With respect to skin (6), our data give evidence that antigen presenting cells are the main source for ABCC1. The functions of ABCC1 in keratinocytes and antigen presenting cells may differ. In the epidermis ABCC1 may protect the skin from invading xenobiotics (35) whereas in the immune cells of the dermis ABCC1 might serve as leukotriene efflux pump in particular of LTC4. ABCC2 which has also been described to be capable of LTC4 transport is not expressed in these cell types (29).

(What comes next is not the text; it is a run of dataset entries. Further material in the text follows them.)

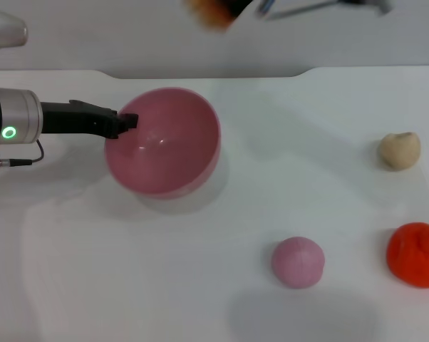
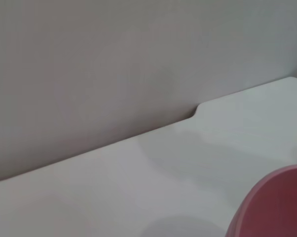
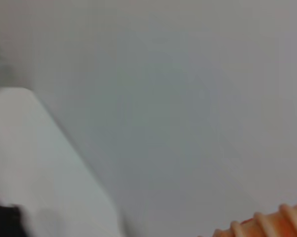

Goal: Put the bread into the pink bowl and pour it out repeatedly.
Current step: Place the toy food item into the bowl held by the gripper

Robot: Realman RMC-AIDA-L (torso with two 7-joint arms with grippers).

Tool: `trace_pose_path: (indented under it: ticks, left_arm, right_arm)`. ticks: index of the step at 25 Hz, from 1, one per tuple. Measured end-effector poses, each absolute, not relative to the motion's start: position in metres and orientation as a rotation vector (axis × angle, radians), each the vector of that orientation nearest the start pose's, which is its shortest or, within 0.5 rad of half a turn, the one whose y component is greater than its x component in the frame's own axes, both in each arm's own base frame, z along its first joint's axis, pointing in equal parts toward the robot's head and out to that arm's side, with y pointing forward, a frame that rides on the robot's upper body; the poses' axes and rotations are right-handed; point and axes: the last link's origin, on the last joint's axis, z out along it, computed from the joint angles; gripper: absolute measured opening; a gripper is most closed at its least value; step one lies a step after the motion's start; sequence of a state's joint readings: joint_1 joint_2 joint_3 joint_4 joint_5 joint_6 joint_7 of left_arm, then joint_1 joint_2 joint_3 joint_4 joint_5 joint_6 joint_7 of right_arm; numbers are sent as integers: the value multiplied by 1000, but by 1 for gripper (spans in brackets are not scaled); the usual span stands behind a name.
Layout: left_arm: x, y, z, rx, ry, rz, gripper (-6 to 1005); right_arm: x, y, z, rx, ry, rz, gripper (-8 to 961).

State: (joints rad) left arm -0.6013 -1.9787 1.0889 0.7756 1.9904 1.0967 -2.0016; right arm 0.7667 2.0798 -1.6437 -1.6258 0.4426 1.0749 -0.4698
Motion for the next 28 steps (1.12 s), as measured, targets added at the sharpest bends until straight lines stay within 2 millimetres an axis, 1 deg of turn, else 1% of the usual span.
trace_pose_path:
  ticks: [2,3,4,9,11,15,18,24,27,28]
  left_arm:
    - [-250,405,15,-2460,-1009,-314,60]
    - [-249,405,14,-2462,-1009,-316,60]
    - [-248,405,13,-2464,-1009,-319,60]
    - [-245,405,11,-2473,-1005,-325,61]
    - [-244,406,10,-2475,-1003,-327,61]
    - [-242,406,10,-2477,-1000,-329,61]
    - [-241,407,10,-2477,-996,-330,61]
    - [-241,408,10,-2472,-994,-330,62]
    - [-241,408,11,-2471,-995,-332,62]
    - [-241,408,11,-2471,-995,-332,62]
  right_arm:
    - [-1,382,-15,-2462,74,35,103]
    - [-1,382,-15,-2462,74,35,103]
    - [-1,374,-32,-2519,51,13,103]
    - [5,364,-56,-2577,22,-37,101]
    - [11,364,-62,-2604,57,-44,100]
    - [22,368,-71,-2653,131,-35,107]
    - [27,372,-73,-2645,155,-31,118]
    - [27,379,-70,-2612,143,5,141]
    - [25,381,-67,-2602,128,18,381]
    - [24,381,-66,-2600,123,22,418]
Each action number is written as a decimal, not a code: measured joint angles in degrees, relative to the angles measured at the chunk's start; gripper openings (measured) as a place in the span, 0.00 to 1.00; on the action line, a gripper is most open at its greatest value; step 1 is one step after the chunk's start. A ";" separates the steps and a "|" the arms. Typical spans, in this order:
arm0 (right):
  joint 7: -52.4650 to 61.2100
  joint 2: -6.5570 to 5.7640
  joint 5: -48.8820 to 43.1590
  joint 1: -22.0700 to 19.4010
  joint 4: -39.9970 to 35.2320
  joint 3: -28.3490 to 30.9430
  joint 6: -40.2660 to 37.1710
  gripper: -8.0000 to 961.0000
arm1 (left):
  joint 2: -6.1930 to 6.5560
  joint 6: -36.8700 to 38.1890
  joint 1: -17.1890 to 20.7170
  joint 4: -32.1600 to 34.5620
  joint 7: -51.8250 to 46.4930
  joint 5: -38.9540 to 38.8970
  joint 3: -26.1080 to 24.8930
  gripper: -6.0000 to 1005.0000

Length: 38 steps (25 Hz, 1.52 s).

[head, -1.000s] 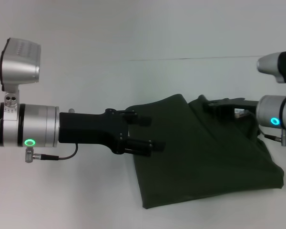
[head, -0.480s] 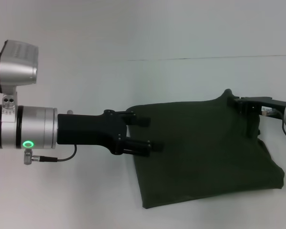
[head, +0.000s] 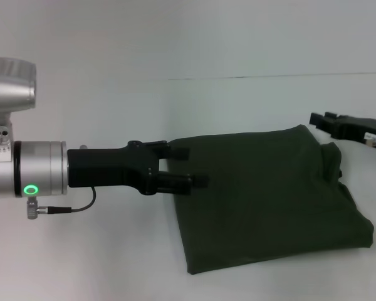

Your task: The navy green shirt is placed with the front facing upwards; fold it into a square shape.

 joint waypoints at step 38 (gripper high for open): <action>-31.52 -2.63 -5.00 -14.64 -10.35 6.00 -52.75 0.97 | -0.28 -26.17 -3.51 -12.69 -41.03 6.79 6.21 0.87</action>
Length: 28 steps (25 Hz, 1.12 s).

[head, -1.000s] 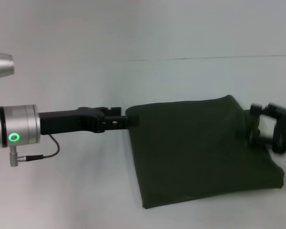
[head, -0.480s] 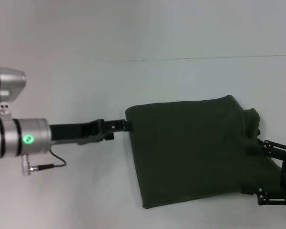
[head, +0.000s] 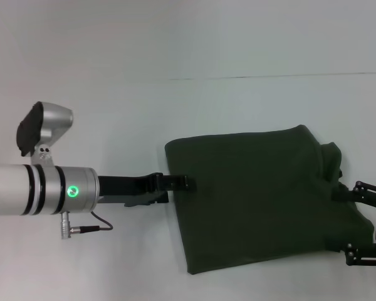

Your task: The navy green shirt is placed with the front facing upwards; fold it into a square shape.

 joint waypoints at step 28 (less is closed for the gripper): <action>1.42 -0.28 -0.09 0.42 -0.08 2.06 0.12 0.97 | -1.41 -4.00 -3.67 -1.03 -2.33 -0.08 8.59 0.69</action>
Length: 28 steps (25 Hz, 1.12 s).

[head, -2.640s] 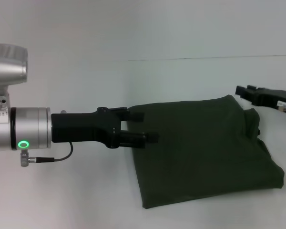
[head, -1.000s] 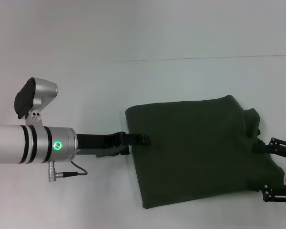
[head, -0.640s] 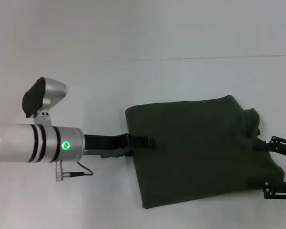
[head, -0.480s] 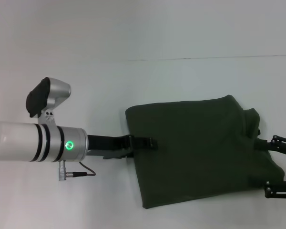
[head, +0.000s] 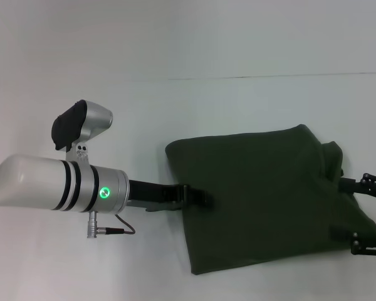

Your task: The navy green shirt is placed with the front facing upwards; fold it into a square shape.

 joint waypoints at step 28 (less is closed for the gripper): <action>0.08 2.37 0.09 1.20 0.53 1.65 2.71 0.97 | 3.53 8.10 9.72 10.98 4.77 1.15 -12.39 0.15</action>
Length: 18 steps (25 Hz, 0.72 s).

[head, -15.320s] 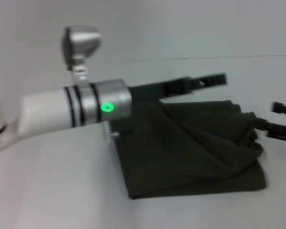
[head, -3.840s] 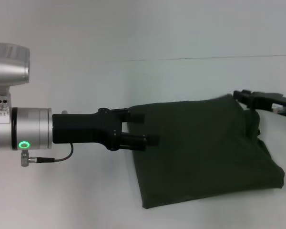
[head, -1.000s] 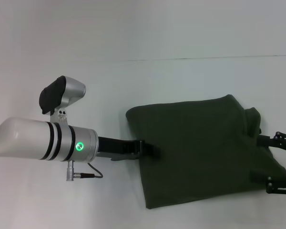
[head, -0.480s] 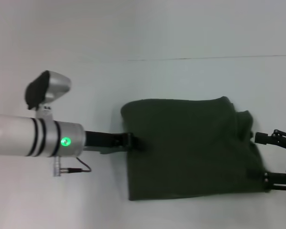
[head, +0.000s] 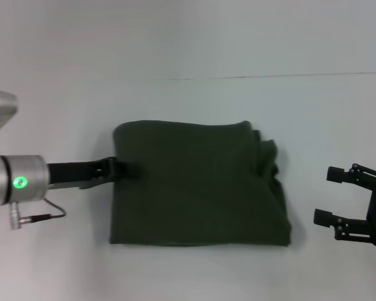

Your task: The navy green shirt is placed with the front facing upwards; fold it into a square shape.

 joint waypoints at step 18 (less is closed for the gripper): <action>2.05 0.66 -0.03 1.89 -0.17 -0.45 1.15 0.97 | 0.09 0.42 1.73 1.40 6.05 1.90 -4.56 0.22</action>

In addition to leukotriene transport, ABCC1 expressed in MDCK cell monolayers has been shown to extrude glutathione conjugates of PGA1 (30). Furthermore, in inside-out membrane vesicles derived from insect cells or HEK293 cells, ABCC4 catalysed the time- and ATP-dependent uptake of prostaglandin E1 (PGE1) and PGE2 (15). These transporters have been show to be constitutively expressed on the mRNA level in the studied cell types (Fig. 1a).

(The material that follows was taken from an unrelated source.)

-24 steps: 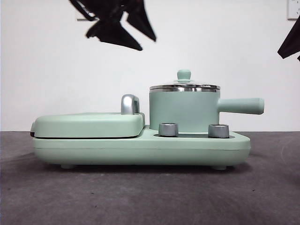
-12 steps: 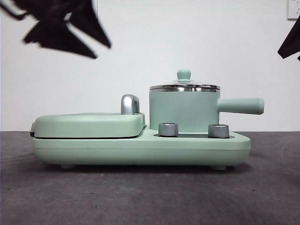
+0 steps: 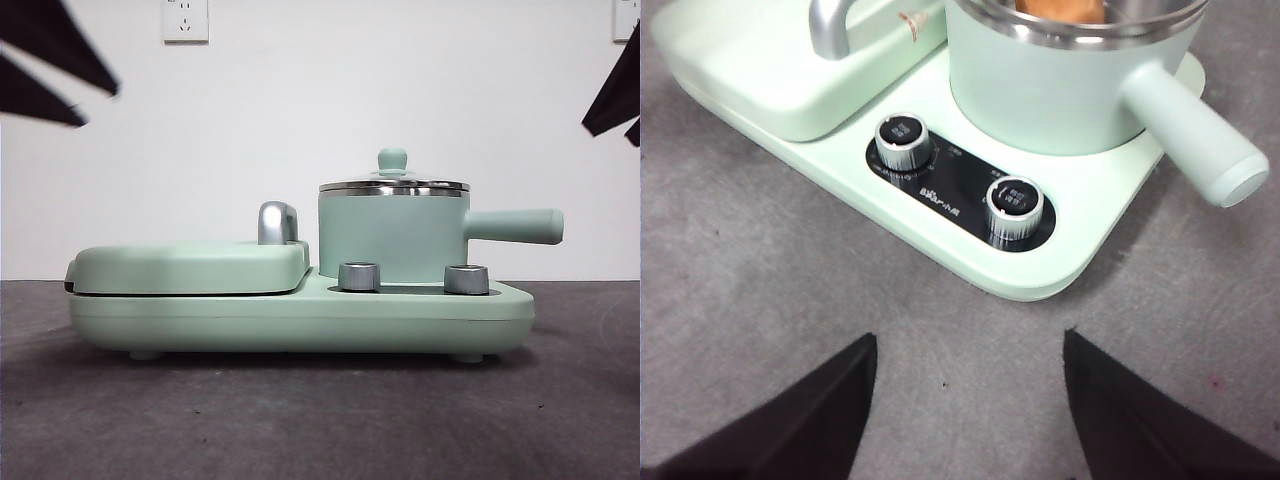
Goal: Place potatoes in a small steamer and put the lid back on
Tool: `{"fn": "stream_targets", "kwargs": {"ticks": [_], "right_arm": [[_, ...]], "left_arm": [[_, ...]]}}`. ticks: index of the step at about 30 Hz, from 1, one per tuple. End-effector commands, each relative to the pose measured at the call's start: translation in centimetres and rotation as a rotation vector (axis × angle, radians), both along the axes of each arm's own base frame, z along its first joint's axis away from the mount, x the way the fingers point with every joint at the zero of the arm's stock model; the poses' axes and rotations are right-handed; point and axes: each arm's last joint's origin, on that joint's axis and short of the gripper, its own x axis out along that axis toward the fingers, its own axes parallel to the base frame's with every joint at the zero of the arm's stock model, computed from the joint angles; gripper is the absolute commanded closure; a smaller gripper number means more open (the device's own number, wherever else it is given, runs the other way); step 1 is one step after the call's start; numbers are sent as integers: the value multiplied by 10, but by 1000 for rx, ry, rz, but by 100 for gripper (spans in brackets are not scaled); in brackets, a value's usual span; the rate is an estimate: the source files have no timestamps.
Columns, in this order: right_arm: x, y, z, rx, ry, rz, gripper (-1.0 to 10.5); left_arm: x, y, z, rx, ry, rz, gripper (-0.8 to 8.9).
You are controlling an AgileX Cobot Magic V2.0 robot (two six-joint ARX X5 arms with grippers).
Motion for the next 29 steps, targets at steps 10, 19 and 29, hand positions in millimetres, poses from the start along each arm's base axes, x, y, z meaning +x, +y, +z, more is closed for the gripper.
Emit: {"fn": "stream_targets", "kwargs": {"ticks": [10,19,29], "right_arm": [[4,3,2,10,-10,8,918],[5,3,4,18,-28,6,917],[5,3,4,20,-32,6,918]], "left_arm": [[-25,13,3,45,-2,66,808],[-30,16,6,33,-26,68,808],[-43,28,-2,177,-247,53,807]]}}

With respect to the import transport molecules of the SLCO family, SLCO-2B1 was found to be the most abundant transporter in MΦ at mRNA level, while the SLCO-3A4 and SLCO4A1 showed no significant differences in expression in the three cell types investigated (Fig. 2b, Table 2). Most interestingly, MΦ revealed higher mRNA expression of SLCO-2B1 than monocytes (Fig. 1a and Table 2b) suggesting that this transport polypeptide is involved in MΦ maturation or activation. Moreover, a recent study of our group showed that a micro-structured surface – reflecting a physical stimulus – but not LPS treatment induces a more than sixfold increase in SLCO-1B1 mRNA expression pointing to a role in specific types of inflammation (Paul N.E. et al., unpublished data).

Several members of this protein family such as SLCO-1A2, -1B1, -3A4 and –4A1 have exhibited tracer PGE2 transport when expressed in Xenopus oocytes (1). SLCO-2B1 does not directly mediate prostaglandin transport but PGA1 and PGA2 have been shown to stimulate SLCO-2B1 dependent uptake of estrone-3-sulphate (36). Transport activity for LTC4 and LTE4 has been shown for human SLCO-1B1 but this transporter was not detected in the analysed cell types (Fig. 1b).

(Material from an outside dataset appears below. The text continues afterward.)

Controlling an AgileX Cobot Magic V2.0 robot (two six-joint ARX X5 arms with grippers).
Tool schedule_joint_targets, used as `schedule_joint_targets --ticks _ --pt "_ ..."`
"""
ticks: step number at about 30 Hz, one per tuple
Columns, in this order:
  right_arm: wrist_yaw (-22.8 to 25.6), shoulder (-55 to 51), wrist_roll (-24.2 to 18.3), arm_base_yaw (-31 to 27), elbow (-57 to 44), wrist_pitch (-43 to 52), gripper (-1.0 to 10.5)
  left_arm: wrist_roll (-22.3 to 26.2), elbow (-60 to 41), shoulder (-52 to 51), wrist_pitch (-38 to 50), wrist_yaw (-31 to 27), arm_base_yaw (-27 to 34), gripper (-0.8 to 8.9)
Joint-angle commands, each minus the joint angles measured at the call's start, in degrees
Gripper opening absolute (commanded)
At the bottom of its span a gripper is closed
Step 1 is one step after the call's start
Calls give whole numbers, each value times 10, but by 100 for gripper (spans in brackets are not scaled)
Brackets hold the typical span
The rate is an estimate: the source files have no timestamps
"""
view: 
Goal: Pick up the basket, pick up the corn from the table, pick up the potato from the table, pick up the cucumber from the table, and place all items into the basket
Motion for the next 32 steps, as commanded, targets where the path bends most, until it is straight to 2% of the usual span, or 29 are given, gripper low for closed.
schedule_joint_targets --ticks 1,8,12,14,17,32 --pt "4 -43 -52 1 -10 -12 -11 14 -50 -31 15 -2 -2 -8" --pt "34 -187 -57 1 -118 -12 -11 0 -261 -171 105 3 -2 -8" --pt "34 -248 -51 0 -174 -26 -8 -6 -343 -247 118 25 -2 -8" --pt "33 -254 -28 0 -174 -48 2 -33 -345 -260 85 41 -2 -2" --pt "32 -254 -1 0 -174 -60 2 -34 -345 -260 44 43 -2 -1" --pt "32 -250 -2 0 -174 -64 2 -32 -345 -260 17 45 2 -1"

Even though the substrate specificity of the different transport proteins is only partially known, our findings give evidence for the participation of antigen presenting cells in the metabolism of drugs and most probably also of certain allergens. More work has to be done to understand how influx and efflux transporters work together in these cells to move substrates like leukotrienes and prostaglandins toward, or away from, their cognate receptors.


This work was supported by the Interdisciplinary Centre of Clinical Research IZKF BIOMAT (University Hospital RWTH Aachen) and by a grant from the European Commission as part of the Integrated project ‘Novel Testing Strategies for In Vitro Assessment of Allergens (Sens-it-iv) LSHB-CT-2005-018681’.